Monday, April 15, 2024

Pharmacare bill paves the way for coverage of several contraceptives and diabetes medications in Canada

Ottawa (Feb 29) – Canada’s Health Minister Mark Holland today introduced legislation (Bill C-64) proposing guidelines for the first phase of national universal pharmacare in the country which will cover several contraception and diabetes medications.

Holland also announced the federal government’s plan to establish a fund to support supplies that diabetics require to manage and monitor their condition and administer their medication, such as syringes and glucose test strips.

“Each and every Canadian should have access to the prescription drugs they need,” Holland said in a statement. “That’s why we’re working with our partners towards the first phase of national universal pharmacare. This important next step will provide universal access to contraception and diabetes medication that will be transformational in improving health outcomes in Canada.”

Coverage for contraceptives will mean that 9 million Canadians of reproductive age will have better access to contraception and reproductive autonomy, reducing the risk of unintended pregnancies and improving their ability to plan for the future, a statement from Health Canada said.

The health department says that cost has consistently been identified as the single most important barrier to access to these medications and the cost is unevenly borne by women and gender diverse Canadians.

Improving access to diabetes medications will help improve the health of 3.7 million Canadians living with diabetes and reduce the risk of serious life-changing health complications such as blindness or amputations. One in four Canadians with diabetes have reported not following their treatment plan due to cost.
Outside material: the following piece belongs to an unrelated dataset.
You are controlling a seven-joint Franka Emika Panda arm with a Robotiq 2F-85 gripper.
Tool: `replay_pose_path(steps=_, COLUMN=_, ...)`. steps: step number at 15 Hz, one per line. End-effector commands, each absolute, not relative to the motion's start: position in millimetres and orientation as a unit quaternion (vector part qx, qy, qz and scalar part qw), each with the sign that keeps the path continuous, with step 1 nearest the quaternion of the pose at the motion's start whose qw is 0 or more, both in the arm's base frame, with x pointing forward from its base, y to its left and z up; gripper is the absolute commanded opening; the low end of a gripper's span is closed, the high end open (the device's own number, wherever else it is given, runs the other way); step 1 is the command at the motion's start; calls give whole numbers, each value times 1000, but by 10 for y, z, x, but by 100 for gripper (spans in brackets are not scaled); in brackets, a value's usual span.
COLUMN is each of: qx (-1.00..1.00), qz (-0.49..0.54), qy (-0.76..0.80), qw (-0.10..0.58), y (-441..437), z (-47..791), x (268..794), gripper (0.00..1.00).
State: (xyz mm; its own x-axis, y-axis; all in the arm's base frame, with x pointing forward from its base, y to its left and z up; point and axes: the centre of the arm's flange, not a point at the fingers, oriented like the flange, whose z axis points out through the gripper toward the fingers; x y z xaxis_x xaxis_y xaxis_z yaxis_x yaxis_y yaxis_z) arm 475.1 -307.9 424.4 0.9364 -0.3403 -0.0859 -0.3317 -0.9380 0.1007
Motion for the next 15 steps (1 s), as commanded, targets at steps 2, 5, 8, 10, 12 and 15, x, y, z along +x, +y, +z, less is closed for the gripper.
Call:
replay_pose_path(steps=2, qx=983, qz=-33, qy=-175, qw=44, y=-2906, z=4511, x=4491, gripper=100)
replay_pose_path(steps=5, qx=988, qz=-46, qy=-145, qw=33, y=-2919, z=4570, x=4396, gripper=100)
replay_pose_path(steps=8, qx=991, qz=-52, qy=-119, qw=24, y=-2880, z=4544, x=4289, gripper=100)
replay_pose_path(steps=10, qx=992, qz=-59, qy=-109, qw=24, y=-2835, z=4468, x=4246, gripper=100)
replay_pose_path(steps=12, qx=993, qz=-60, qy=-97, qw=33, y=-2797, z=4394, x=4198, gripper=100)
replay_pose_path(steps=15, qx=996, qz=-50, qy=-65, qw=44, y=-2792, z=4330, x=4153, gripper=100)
The NDP, which arm twisted the Liberal government for national pharmacare, says that these measures can save women and gender-diverse people around $200 a year for contraception and around $1,500 per year for those impacted by diabetes.

Bill C-64 also provides that the new Canadian Drug Agency work towards the development of a national formulary, develop a national bulk purchasing strategy, and support the publication of a pan-Canadian strategy regarding the appropriate use of prescription medications.